▶ [Entries provided]
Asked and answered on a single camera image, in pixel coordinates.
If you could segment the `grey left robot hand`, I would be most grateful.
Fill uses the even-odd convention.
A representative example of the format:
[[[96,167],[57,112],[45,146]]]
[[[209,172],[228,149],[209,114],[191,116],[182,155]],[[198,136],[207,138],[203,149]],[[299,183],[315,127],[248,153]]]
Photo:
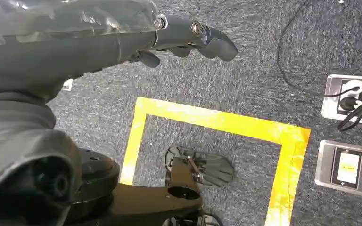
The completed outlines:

▶ [Exercise requirements] There should be an exact restatement of the lines from the line with "[[[96,167],[57,112],[45,146]]]" through the last line of the entries above, and no pictures in it.

▶ [Result]
[[[96,167],[57,112],[45,146]]]
[[[209,172],[228,149],[209,114],[191,116],[182,155]],[[198,136],[207,138],[203,149]],[[299,183],[315,127],[248,153]]]
Photo:
The completed outlines:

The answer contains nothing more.